3. Consult with shareholders
The Act expects that shareholders of an existing private company will participate in its re-registration, apart from when an existing private company must re-register as a DAC because it has trading or listed debt securities.
As a result, the directors should consult with shareholders on re-registration prior to recommending re-registration. As part of that consultation, directors should advise shareholders of the rights of lenders and any other parties that will be affected by re-registration. Other relevant considerations should also be brought to the attention of shareholders. For example, if the existing private company is a credit institution or insurance undertaking, the directors should inform the shareholders that it can only continue to carry on that activity if re-registered as a DAC.

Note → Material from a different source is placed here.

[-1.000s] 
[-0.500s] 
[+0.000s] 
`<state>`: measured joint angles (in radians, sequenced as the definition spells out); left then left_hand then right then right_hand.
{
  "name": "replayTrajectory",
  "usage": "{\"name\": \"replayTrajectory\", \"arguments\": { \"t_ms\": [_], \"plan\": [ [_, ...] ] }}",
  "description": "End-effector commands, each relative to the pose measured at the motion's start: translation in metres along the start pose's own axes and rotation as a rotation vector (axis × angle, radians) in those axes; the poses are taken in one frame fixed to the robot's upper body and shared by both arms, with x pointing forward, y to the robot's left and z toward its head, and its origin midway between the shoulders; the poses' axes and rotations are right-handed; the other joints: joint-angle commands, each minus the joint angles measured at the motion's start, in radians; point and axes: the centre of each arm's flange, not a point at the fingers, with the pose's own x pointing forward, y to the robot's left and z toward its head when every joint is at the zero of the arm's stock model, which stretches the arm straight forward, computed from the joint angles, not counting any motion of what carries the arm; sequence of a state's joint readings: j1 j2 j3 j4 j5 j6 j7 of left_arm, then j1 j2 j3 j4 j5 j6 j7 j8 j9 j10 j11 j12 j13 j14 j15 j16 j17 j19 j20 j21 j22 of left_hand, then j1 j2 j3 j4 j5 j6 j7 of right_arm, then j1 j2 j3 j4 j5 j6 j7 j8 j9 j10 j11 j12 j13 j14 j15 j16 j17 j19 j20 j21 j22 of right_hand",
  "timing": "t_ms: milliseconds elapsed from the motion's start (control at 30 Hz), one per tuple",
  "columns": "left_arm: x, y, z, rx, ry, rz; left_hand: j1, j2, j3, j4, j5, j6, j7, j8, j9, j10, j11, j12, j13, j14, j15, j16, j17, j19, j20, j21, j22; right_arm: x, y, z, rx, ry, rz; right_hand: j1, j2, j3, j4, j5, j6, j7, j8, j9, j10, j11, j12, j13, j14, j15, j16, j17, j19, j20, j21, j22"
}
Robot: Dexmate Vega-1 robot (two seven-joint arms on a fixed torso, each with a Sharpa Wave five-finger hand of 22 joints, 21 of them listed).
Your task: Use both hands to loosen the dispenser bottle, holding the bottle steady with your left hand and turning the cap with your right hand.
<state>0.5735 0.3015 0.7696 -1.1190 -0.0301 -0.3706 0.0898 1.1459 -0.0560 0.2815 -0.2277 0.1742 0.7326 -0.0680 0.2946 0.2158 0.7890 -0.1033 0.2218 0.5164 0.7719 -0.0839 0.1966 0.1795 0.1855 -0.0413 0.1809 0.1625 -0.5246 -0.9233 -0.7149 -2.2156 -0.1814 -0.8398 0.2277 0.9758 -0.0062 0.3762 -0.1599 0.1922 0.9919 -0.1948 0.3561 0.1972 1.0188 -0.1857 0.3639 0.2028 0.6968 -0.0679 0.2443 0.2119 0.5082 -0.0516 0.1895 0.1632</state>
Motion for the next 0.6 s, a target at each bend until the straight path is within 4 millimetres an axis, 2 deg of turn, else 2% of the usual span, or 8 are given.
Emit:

The directors should ask the shareholders to indicate re-registration preferences and assess whether there is sufficient agreement for re-registration as a DAC or LTD. The required shareholders engagement levels are 75% or more of all share voting rights for re-registration as a LTD, and more than 50% of all share voting rights for re-registration as a DAC. For DAC re-registration, the relevant shareholder engagement level must be achieved by 31 August 2016.

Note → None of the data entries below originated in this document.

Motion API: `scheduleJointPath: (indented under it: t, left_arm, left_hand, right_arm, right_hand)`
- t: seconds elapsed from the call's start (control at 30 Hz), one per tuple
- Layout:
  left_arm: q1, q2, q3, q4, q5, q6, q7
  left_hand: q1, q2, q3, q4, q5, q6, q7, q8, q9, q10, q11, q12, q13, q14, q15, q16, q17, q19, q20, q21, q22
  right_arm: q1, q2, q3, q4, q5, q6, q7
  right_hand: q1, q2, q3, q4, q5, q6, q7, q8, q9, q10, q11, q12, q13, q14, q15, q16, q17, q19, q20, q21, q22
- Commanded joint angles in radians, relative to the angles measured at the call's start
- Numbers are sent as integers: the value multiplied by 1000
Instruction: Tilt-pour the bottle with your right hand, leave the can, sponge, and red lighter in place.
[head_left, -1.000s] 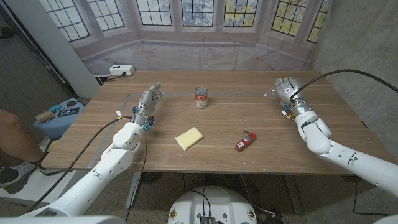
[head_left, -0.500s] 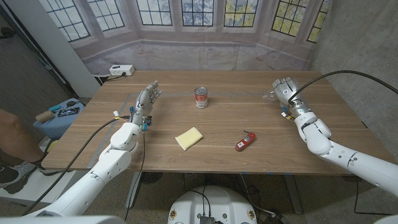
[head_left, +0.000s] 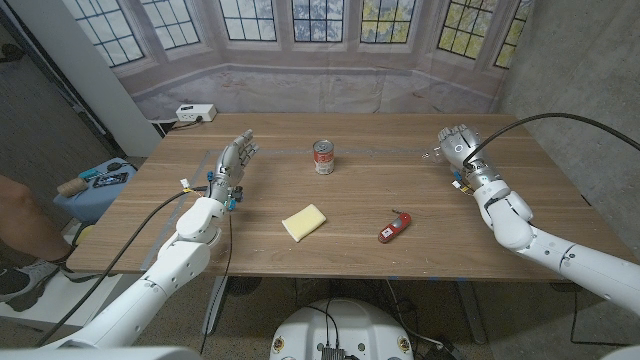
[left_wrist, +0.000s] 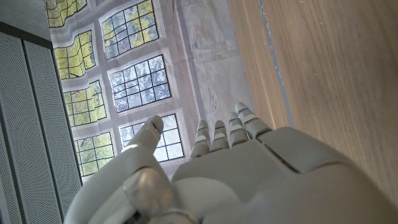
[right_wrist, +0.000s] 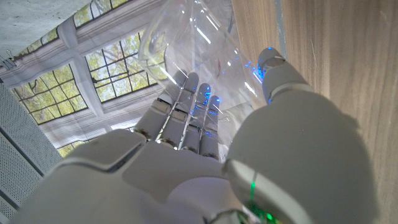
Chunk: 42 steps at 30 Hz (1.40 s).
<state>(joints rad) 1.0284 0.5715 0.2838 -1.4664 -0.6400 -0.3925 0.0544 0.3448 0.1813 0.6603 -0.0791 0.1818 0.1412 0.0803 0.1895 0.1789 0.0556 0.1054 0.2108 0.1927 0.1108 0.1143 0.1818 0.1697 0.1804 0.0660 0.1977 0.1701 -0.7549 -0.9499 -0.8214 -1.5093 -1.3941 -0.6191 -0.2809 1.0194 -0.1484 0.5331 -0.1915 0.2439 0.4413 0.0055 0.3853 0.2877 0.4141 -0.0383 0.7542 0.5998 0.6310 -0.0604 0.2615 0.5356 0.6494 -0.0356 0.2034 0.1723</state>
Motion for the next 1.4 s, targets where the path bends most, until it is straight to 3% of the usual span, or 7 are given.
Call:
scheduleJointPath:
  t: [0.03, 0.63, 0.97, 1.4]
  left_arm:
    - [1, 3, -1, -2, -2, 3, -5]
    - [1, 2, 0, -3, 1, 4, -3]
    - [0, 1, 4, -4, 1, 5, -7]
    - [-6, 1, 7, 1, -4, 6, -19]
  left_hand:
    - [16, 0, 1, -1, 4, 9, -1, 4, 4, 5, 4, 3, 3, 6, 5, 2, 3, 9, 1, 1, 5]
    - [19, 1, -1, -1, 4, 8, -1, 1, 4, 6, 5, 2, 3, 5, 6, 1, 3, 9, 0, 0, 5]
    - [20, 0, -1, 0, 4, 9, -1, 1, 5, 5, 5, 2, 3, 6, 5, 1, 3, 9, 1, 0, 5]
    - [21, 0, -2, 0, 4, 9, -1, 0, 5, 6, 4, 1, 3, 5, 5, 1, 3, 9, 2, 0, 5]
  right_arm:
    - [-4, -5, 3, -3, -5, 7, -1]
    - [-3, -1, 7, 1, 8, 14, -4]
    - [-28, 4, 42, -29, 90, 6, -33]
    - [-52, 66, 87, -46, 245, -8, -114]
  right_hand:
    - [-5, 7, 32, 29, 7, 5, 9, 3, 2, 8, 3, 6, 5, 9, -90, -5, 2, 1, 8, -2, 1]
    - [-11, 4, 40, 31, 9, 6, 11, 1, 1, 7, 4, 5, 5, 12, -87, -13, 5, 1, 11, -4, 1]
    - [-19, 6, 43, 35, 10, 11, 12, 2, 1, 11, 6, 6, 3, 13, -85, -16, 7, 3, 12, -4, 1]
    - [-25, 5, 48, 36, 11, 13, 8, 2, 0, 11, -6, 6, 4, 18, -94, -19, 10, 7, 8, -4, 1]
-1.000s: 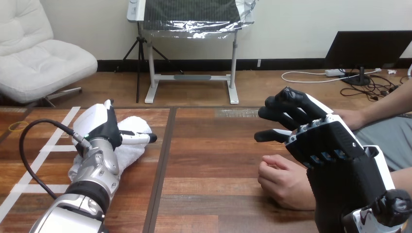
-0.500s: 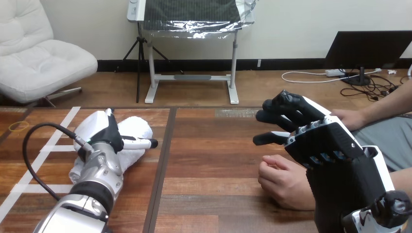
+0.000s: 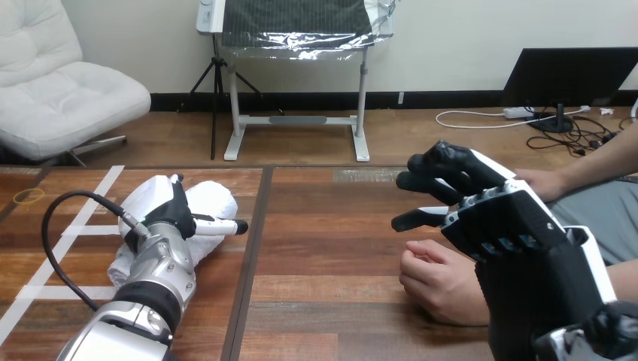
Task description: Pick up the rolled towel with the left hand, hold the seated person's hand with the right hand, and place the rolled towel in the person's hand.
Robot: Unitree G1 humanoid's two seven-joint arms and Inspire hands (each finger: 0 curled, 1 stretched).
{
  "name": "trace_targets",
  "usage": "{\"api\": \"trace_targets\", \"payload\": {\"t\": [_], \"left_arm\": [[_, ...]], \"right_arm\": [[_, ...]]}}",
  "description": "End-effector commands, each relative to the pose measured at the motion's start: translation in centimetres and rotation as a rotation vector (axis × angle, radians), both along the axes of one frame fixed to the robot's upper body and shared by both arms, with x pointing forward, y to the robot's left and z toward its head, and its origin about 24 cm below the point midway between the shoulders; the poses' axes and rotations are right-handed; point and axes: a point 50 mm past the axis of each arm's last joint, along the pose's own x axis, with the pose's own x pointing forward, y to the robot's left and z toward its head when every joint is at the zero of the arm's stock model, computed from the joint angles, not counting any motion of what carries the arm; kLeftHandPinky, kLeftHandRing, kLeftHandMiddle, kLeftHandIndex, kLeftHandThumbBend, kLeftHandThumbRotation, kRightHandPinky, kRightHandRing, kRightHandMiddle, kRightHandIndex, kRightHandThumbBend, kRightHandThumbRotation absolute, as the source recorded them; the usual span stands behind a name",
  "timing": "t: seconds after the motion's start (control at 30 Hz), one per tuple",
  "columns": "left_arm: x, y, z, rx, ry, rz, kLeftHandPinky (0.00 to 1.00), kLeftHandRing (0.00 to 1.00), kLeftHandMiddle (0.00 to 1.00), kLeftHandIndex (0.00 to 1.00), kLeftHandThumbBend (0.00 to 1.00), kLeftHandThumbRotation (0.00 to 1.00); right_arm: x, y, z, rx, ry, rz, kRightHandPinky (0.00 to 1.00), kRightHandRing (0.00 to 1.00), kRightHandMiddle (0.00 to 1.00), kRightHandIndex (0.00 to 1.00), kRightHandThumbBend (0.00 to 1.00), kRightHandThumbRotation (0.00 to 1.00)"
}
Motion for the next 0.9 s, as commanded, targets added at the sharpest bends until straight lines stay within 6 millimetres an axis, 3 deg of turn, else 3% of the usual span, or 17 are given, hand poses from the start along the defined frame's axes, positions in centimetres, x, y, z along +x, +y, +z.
{"api": "trace_targets", "payload": {"t": [0.0, 0.27, 0.37, 0.43, 0.67, 0.87], "left_arm": [[0.76, -0.85, 0.98, 0.029, -0.017, -0.023, 1.00, 0.96, 0.96, 0.93, 0.96, 0.37], [0.61, -1.02, 0.79, 0.048, -0.012, -0.004, 0.96, 0.91, 0.91, 0.89, 0.95, 0.32], [0.57, -1.12, 0.75, 0.043, -0.016, 0.010, 0.85, 0.85, 0.86, 0.84, 0.94, 0.28], [0.54, -1.17, 0.73, 0.038, -0.019, 0.019, 0.70, 0.77, 0.81, 0.79, 0.92, 0.24], [0.45, -1.46, 0.64, 0.030, -0.027, 0.049, 0.45, 0.62, 0.72, 0.73, 0.90, 0.13], [0.44, -1.57, 0.61, 0.034, -0.027, 0.041, 0.25, 0.37, 0.50, 0.66, 0.84, 0.03]], "right_arm": [[-0.01, -0.02, 1.71, 0.019, -0.105, 0.019, 0.61, 0.79, 0.81, 0.80, 0.91, 1.00], [-0.31, -0.13, 1.89, 0.025, -0.108, 0.016, 0.58, 0.78, 0.81, 0.79, 0.92, 1.00], [-0.33, -0.15, 1.94, 0.023, -0.115, 0.016, 0.57, 0.77, 0.81, 0.79, 0.93, 1.00], [-0.35, -0.16, 1.96, 0.022, -0.117, 0.016, 0.57, 0.77, 0.81, 0.79, 0.94, 1.00], [-0.48, -0.22, 1.95, 0.021, -0.115, 0.006, 0.56, 0.76, 0.80, 0.79, 0.95, 1.00], [-0.53, -0.28, 1.94, 0.020, -0.112, 0.010, 0.57, 0.77, 0.81, 0.80, 0.94, 1.00]]}}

4. Request third party consents if a sufficient percentage of shareholders support a re-registration option
If sufficient shareholders support re-registration as a LTD or DAC, the directors should request consent to re-registration from those identified as having pre-approval rights on changes in memorandum and articles of association. Where a DAC re-registration is proposed, the directors should inform those with pre-approval rights that no substantive change to the memorandum and articles of association of the existing private company is proposed.

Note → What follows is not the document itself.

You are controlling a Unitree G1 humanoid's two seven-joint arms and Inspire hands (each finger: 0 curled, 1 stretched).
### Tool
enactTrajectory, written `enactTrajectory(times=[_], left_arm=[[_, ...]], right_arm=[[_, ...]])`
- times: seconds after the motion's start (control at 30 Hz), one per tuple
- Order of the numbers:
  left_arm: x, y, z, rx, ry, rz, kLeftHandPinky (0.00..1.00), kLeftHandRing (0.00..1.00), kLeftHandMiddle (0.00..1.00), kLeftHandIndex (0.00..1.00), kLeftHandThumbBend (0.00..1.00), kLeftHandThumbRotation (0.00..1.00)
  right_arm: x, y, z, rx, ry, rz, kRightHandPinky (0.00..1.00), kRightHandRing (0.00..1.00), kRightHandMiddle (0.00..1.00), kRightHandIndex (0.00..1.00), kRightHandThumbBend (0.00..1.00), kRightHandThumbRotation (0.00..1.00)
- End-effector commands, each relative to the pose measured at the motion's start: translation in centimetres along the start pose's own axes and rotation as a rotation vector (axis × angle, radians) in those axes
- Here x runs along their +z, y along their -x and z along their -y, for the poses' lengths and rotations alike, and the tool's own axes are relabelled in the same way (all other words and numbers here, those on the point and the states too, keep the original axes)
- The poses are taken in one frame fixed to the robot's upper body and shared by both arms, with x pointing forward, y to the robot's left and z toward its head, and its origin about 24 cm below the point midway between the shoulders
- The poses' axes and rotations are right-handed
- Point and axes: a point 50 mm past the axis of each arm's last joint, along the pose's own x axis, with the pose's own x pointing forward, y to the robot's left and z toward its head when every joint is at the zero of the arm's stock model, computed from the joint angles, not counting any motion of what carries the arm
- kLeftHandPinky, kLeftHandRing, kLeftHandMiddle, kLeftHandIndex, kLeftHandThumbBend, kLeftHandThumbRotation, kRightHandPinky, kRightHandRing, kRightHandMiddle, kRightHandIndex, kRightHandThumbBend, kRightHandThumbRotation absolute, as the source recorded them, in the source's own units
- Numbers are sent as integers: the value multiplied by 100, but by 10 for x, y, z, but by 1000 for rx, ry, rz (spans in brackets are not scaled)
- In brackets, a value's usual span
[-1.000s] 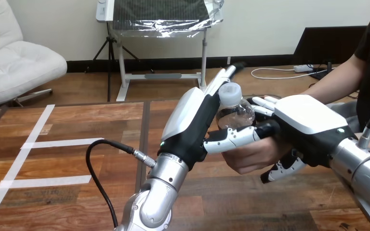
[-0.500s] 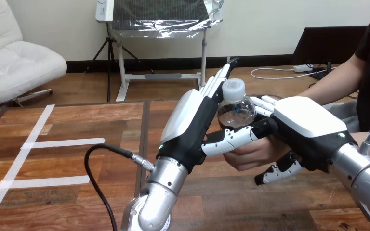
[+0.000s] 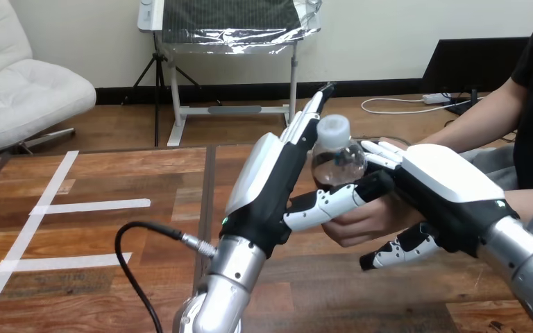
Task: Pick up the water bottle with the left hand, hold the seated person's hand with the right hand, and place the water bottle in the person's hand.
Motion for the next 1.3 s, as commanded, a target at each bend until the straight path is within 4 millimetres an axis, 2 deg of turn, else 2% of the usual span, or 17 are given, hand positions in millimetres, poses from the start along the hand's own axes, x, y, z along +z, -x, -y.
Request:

If any person with pre-approval rights objects to the re-registration proposal, the shareholders should be informed and advised of the consequences of proceeding to re-register without the required consent. The shareholders should then decide whether they wish to proceed.
5. Defer a re-registration decision until 31 August 2016 if a re-registration strategy is not supported by a sufficient percentage of shareholders.
Where re-registration as a LTD or DAC is not supported by a sufficient percentage of shareholders, it remains open to shareholders with more than 25% of all share voting rights to direct re-registration as a DAC until 31 August 2016. Therefore, the directors should not make a unilateral decision to re-register as a LTD prior to that date.
6. Prepare LTD constitution and re-register as LTD where another re-registration obligation does not apply by 1 September 2016
For an existing private company that (a) does not have listed or trading debt securities, (b) has not received a DAC re-registration direction from shareholders with more than 25% of all share voting rights before 1 September 2016, and (c) has not passed a shareholder resolution to re-register as either a DAC or LTD before 1 September 2016, Section 60 of the Act requires that directors of that existing private company prepare a LTD constitution and send it to shareholders before 30 November 2016. The directors should include in the LTD constitution all provisions of the memorandum and articles of association of the existing private company except for the objects clause of the memorandum of association and any provisions in the memorandum of association that prohibit alteration of the memorandum or articles of association.
The shareholders may approve the LTD constitution prepared by the directors and sent to the shareholders or another constitution preferred by the shareholders by special resolution (shareholders with 75% of all voting rights) at any time until 30 November 2016, but, if a LTD constitution is not approved in that way, the directors are obliged to file the LTD constitution prepared by them with the Companies Registration Office no later than 30 November 2016.